Peranan dosen dalam upaya membangun sikap belajar yang positif dapat diartikan sebagai usaha untuk menyelesaikan permasalahan-permasalah akademis yang disebabkan baik secara prosedur akademis maupun permasalahan non akademis. Menurut Syamsu Yusuf (2008) mengatakan bahwa masalah-masalah utama mahasiswa dapat dikategorikan ke dalam beberapa aspek yaitu : masalah pribadi, masalah belajar, masalah karir, masalah keluarga, dan masalah dalam kelompok sebaya. Dari uraian tersebut pada dasarnya upaya memberikan bimbingan adalah untuk memberikan batuan bagi tercapainya keberhasilan mahasiswa dalam penyelesaian studi. Peranan bimbingan yang paling utama adalah membangun sikap belajar. Untuk hal tersebut diperlukan suatu keterbukaan dari dosen wali dan mahasiswa. Peranan dosen wali untuk dapat menyelesaikan masalah pembelajaran ini memerlukan iklim yang komunikatif dalam pembelajaran.
Kegiatan belajar mengajar melibatkan beberapa komponen, yaitu peserta didik, guru (pendidik), tujuan pembelajaran, isi pelajaran, metode mengajar, media dan evaluasi. Dalam keseluruhan proses belajar-mengajar terjadilah interaksi antara bberbagai komponen. Masing-masing komponen diusahakan saling pengaruh-mempengaruhi sedemikian hingga dapat tercapai tujuan pendidikan dan pengajaran. Salah satu komponen yang utama adalah siswa, hal ini dapat dipahami karena yang harus mencapai tujuan (atau yang harus berkembang) adalah system dan oleh karena itu siswalah yang harus belajar. Sehingga pemahaman terhadap siswa adalah penting bagi pendidik maupun pembimbing agar dapat menciptakan situasi yang tepat serta member pengaruh yang optimal bagi siswa untuk dapat belajar yang berhasil (Slameto, 2003).
Seperti telah dikemukakan bahwa belajar ini banyak sekali aspek-aspeknya, maka masalah yang timbul dari perbuatan belajarpun banyak pula, baik bagi murid-murid (pelajar), mahasiswa maupun bagi guru atau sekolah. Bagi mahasiswa atau murid akan timbul masalah-masalah belajar seperti tidak tahu belajar yang efektif, tidak dapat berkonsentrasi dalam belajar, tidak tahu tujuan sekolah, tidak ada semangat dalam belajar(motivasi belajar), sering membolos, takut mengalami kegagalan, tidak senang terhadap guru (dosen) mengajar, merasa takut terhadap guru (dosen), merasa rendah diri, dan konflik dengan orang tua (Widyatun, 2009)

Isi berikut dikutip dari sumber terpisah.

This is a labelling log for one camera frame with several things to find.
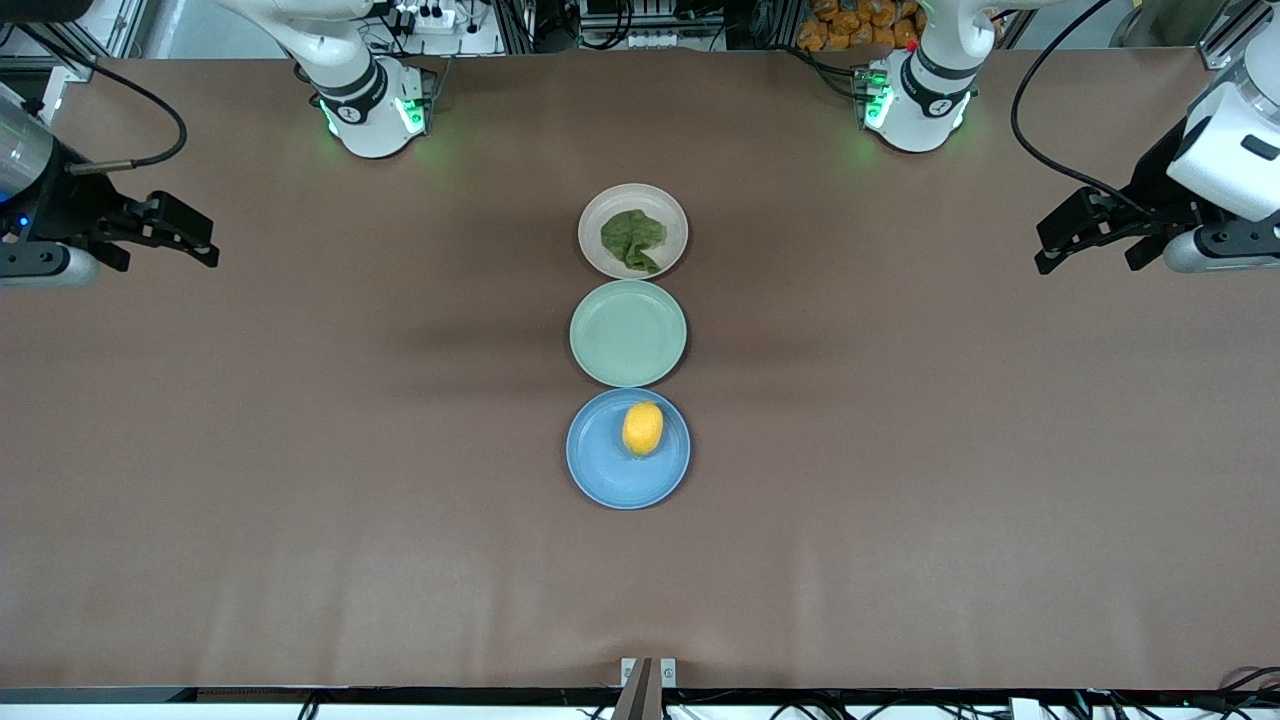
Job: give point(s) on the yellow lemon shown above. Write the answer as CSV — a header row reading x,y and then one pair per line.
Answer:
x,y
642,428

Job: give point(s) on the bag of orange items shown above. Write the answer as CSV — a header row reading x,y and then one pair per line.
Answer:
x,y
855,25

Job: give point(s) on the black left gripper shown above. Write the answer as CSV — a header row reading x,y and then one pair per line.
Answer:
x,y
1158,189

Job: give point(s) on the aluminium frame profile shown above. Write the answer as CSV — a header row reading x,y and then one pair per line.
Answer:
x,y
95,45
1228,35

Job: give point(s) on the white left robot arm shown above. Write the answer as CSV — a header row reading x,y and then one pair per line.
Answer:
x,y
925,95

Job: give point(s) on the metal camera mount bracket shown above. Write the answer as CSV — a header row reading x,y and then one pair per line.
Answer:
x,y
648,685

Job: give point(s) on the white power strip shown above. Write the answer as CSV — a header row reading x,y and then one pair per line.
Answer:
x,y
428,17

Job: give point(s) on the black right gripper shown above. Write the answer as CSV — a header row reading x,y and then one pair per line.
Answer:
x,y
62,203

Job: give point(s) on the blue round plate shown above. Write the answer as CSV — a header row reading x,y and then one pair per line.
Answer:
x,y
610,470

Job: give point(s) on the beige round plate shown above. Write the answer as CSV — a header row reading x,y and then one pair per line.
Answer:
x,y
600,205

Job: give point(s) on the green lettuce leaf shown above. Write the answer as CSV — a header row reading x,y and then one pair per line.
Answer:
x,y
632,238

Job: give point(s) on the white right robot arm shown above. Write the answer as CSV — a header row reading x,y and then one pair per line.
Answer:
x,y
365,95

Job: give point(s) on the light green round plate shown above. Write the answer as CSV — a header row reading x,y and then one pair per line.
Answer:
x,y
628,333

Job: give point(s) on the black equipment rack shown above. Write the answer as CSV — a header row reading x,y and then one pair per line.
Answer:
x,y
650,25

Dalam kegiatan pembelajaran di lingkungan pendidikan baik di sekolah maupun di perguruan tinggi, kita dihadapkan pada berbagai karakteristik peserta didik yang beranekaragam. Ada peserta didik yang menempuh kegiatan belajar secara lancar dan prestasi yang baik pula, namun di pihak lain ada juga peserta didik yang mengalami berbagai hambatan dan kesulitan dalam kegiatan belajarnya sehingga menjadikan prestasi belajar yang di bawah standar. Kesulitan belajar yang dialami oleh peserta didik ini dapat tampak pada manifestasi perilaku yang tidak wajar, baik dari spek psikomotor, kognitif maupun aspek afektif. Untuk dapat mengidentifikasi peserta didik yang mengalami kesulitan dalam hal belajar, perlu adanya kriteria yang menjadi patokan dalam menentukan batasan kesulitan yang sedang dihadapinya (Slameto, 2003)
Dalam menghadapi permasalahan dan kesulitan belajar ini sangat dibutuhkan peranan dari guru ataupun dosen yang aktif dan professional terhadap anak didiknya. Dimana peran guru ataupun dosen memberi dampak yang sangat besar terhadap perkembangan dan besarnya masalah belajar yang dihadapi anak didik. Agar seorang dosen maupun guru dapat mengatasi masalah yang di alami oleh anak didik maka perlu kiranya untuk mengetahui dan memahami kriteria, batasan masalah belajar, fakor penyebab, gejala yang ditunjukkan oleh anak didik tersebut (Salam, 2004)
Individu merasakan kesulitan dalam menghadapi kegiatan belajar ketika tinggal dipondok pesantren yaitu dalam membagi waktu belajar, klien tidak bisa membagi waktu antara kegiatan dipondok pesantren dengan belajar untuk kuliahnya dengan baik sehingga membuat hasil belajarnya turun dan tidak mendapatkan beasiswa lagi. Sedangkan ketika klien masih tinggal dikos klien bisa mendapatkan beasiswa dikarenakan tidak begitu banyak kegiatan dan bisa membagi waktu belajarnya.